Extracted material START

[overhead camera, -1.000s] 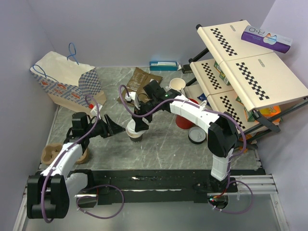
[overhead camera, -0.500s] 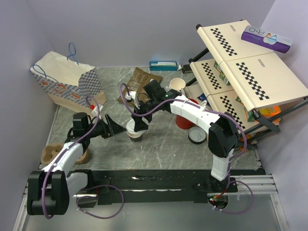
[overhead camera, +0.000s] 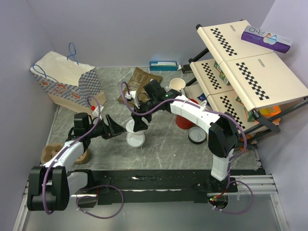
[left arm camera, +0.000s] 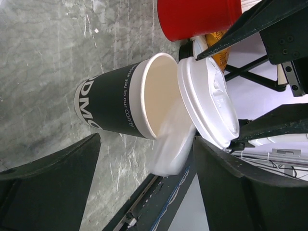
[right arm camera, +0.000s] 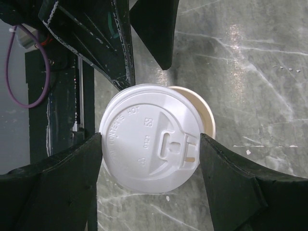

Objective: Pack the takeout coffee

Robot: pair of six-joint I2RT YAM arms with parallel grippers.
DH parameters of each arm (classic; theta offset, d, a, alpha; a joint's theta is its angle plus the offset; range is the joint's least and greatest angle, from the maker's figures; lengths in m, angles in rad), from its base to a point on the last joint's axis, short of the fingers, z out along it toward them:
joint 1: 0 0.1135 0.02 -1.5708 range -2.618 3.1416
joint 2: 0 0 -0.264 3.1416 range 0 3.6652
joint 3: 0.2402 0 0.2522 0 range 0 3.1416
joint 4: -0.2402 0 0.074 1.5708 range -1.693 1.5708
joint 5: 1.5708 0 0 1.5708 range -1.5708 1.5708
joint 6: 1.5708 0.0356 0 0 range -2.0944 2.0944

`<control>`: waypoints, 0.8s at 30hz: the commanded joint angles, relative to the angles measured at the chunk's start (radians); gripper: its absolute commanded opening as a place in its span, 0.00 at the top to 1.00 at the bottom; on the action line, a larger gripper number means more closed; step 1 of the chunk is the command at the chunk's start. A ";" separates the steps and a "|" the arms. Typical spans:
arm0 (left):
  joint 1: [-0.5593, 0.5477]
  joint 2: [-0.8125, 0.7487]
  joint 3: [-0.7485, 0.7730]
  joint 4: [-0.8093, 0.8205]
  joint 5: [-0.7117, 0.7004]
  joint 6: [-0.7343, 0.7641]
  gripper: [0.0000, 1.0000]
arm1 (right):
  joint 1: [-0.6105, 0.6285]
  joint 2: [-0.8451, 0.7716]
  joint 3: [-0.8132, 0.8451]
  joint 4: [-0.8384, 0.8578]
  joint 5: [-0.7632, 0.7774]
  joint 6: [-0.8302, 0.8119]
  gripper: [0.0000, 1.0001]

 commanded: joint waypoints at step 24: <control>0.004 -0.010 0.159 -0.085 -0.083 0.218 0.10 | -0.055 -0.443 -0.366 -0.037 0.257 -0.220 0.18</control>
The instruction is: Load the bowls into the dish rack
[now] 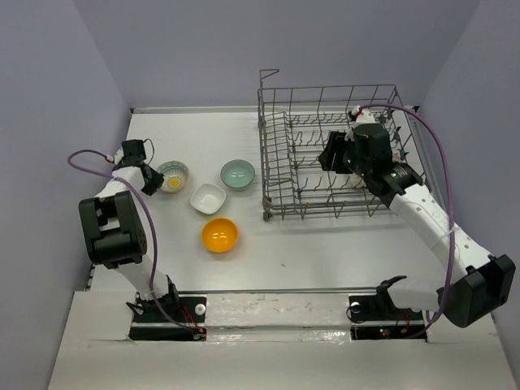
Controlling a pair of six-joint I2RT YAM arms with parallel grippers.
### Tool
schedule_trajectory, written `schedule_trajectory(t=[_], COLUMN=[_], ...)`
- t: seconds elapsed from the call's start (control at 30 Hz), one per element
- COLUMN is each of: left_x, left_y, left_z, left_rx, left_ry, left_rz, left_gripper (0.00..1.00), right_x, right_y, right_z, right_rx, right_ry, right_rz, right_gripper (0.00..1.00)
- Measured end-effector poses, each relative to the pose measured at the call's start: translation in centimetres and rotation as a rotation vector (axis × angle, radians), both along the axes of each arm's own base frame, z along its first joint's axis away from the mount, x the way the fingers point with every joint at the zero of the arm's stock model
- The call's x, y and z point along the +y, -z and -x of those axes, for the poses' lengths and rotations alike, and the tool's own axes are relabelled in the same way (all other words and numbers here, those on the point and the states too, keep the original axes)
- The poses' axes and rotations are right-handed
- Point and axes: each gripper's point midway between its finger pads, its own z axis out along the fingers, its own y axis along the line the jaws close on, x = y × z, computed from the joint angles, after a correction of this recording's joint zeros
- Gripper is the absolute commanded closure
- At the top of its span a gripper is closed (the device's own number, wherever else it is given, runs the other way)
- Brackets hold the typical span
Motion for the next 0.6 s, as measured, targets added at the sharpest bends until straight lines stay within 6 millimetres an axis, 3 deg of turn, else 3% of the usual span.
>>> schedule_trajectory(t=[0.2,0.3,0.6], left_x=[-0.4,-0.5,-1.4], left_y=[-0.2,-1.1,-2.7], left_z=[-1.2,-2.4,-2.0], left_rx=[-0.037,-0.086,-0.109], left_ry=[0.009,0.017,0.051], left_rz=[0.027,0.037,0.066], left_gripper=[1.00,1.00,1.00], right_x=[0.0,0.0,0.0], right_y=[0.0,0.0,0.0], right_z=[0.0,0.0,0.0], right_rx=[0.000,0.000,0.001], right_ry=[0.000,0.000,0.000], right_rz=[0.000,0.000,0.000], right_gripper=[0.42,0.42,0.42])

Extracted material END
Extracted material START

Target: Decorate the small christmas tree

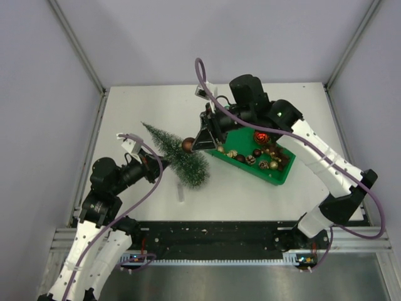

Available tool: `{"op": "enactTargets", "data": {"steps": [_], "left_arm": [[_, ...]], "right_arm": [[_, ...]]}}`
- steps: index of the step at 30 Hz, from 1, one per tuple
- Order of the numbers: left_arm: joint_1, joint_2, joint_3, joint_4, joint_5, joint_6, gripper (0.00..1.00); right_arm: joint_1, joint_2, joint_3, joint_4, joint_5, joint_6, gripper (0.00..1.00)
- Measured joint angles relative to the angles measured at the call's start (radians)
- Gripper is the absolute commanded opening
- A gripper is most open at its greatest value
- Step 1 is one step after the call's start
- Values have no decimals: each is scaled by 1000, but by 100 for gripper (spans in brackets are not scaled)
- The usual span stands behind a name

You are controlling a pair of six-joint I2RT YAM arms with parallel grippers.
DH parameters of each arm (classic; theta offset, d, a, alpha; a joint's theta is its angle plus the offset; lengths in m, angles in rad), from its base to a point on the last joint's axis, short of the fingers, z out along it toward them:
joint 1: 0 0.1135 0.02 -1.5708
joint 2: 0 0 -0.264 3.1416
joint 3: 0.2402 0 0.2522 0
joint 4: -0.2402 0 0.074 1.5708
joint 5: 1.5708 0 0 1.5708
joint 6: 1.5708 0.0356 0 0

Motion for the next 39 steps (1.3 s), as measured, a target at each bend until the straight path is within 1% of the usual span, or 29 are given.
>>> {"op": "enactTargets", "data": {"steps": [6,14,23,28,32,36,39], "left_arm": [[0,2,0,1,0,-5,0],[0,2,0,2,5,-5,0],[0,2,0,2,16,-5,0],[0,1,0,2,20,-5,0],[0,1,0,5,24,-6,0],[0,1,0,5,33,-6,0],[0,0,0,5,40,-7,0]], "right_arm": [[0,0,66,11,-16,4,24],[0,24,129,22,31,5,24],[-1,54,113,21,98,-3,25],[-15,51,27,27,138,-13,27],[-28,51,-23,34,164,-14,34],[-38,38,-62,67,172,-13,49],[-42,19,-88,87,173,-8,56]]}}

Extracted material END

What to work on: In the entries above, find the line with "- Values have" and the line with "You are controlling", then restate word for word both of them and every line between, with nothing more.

Task response:
- Values have no decimals: each is scaled by 1000, but by 100 for gripper (spans in brackets are not scaled)
- The usual span stands behind a name

You are controlling a pair of six-joint I2RT YAM arms with parallel grippers.

No additional answer is needed.